Less than one minute later a bald young man rolled a cart through the door.
“Anything else, Dr. Perry?” Baldy avoided eye contact with his boss.
“Stay in touch.”
Baldy bolted.
On the cart lay the following: proximal and distal portions of a left femur; a fragment of proximal left fibula; two fragments of left tibia, one proximal, the other distal, including the mangled malleolus; a portion of left pelvis extending from the pubic bone out into the blade; the talus, navicular, and third and second cuneiforms from a left foot.
Two large brown envelopes occupied the cart’s lower shelf.
“Double-check,” Perry ordered. “Be sure they’re both lefts.”
I did.
They were.
Despite the raucous hair and makeup, the ME’s face looked pallid.
I could imagine the battle playing out in Perry’s mind. The recession had slammed the Hawaiian economy. Air travel was down, and tourism was in the toilet. Close a beach due to shark attack, hotel bookings would vanish like early morning mist. Go the other way, lose a swimmer, mainlanders would opt for the Shenandoah or Disney World. The consequences would be worse than closing a beach.
Guess right, lose dollars. Guess wrong, lose lives as well as dollars.
And Perry had to act quickly.
My hunch? Honolulu’s flamboyant ME would once again piss people off.

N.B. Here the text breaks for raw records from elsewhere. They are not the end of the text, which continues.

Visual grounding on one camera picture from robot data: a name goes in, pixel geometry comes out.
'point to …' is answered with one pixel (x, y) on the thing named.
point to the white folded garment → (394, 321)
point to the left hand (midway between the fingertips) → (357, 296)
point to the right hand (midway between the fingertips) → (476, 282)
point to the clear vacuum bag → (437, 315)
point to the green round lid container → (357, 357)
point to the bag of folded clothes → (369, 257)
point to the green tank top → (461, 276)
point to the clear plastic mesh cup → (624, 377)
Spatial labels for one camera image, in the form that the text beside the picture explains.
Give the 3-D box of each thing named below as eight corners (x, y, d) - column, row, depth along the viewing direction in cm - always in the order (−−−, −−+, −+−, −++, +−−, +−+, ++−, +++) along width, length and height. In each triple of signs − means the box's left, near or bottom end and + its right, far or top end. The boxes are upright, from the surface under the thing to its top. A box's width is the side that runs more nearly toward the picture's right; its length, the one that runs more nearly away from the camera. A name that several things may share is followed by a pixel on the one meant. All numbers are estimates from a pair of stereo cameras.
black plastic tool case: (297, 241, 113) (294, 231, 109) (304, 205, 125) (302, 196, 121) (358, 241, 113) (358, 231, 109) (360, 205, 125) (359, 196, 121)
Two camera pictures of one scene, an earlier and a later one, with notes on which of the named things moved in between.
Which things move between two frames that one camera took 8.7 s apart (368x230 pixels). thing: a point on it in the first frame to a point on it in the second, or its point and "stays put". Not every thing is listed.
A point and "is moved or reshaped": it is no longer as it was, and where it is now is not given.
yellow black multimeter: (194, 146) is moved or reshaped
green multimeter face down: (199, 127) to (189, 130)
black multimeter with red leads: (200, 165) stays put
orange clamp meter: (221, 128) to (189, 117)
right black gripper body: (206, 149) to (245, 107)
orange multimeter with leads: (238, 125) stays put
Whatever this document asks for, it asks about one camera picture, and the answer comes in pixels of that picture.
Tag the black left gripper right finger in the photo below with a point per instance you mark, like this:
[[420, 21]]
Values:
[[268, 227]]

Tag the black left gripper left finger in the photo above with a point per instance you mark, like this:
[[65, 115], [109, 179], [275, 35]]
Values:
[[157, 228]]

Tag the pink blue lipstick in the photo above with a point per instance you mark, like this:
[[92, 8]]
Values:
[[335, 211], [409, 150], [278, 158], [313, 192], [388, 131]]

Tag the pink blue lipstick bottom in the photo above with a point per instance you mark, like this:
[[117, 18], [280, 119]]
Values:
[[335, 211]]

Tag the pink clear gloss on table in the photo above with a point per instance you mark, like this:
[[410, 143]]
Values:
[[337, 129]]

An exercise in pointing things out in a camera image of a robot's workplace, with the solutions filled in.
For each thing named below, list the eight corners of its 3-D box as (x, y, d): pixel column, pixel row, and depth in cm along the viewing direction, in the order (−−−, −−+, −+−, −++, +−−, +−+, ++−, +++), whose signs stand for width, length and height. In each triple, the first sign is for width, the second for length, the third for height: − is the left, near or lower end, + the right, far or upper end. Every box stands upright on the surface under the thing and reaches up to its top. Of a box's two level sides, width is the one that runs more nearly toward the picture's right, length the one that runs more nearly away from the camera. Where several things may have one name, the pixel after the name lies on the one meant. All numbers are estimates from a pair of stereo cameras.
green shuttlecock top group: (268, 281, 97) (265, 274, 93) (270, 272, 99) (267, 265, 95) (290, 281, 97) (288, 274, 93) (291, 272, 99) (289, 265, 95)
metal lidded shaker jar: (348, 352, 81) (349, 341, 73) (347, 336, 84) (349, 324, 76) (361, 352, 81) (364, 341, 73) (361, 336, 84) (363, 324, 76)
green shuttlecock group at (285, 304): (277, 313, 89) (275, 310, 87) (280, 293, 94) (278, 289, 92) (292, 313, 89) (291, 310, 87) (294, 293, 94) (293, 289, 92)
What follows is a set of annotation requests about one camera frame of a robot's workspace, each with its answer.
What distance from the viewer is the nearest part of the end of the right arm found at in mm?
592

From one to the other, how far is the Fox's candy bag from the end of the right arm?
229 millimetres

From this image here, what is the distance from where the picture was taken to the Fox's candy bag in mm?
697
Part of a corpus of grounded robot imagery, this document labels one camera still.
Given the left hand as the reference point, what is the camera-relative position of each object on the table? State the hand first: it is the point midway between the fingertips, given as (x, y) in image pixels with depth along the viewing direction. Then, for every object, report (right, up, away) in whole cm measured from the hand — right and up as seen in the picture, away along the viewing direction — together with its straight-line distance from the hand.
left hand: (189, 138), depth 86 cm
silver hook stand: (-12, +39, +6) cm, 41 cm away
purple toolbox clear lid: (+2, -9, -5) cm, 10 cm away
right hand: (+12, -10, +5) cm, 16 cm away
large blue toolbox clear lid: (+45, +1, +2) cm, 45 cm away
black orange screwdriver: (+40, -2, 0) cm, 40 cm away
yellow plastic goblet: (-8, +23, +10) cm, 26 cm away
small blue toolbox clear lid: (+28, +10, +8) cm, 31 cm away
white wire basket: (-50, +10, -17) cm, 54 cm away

I was rotating the new hunk of leg when I noticed an irregularity centered in the shaft approximately five centimeters above the troublesome malleolus. By scraping back tissue, I was able to see that the defect was a hole with a raised outer rim, too perfectly round to be natural.
“This could be helpful,” I said.
Perry snatched the magnifier and held it where I indicated.
“I’ll be damned. You thinking surgical pin?”
I nodded.
“The placement makes sense. Too bad we don’t have the calcaneous.”
“Yes,” I agreed.
“Someone going to educate us nonmedical mopes?” Ryan asked.
I kept my finger in place while Perry handed him the lens.
“That tiny hole?” he asked.
“That tiny hole.”
Ryan passed the lens to Gearhart.
“Everyone familiar with traction?” I asked.
Gearhart nodded.
Ryan shrugged. Not really.
“In orthopedics, traction is used for the treatment of fractured bones and for the correction of orthopedic abnormalities,” I explained for Ryan’s benefit. “Traction aligns the broken ends by pulling a limb into a straight position. It also lessens pressure on the bone ends by relaxing the muscles.”
Ryan snapped his fingers. “The old leg-in-the-air trick. Remember the scene in
I shot a narrow-eyed warning.
Ryan’s face went all innocent. What?
“My nephew got put in traction when he busted his leg.” Gearhart was again peering through the lens. “They drilled a pin right into his femur.”
“Once the hardware is inserted, pulleys and weights are attached to wires to provide the proper pull. Skeletal traction uses anywhere from twenty-five to forty pounds.”
“How long does the pin remain in place?” Ryan now sounded overly proper.
“Weeks, maybe months. This one was removed years ago.”
Gearhart jabbed at her glasses, which had slipped low on her nose. “What’s your take, Doc?”
“I’d guess an unstable tibial shaft fracture. The distal tibia would have been pinned to the calcaneous.”
“Which we don’t have.” Perry.
“Fractured how?” Gearhart asked.
“Skiing? Cycling? Car crash? Without more of the leg it’s impossible to say.”
“Space shuttle wipeout.” Perry began pacing.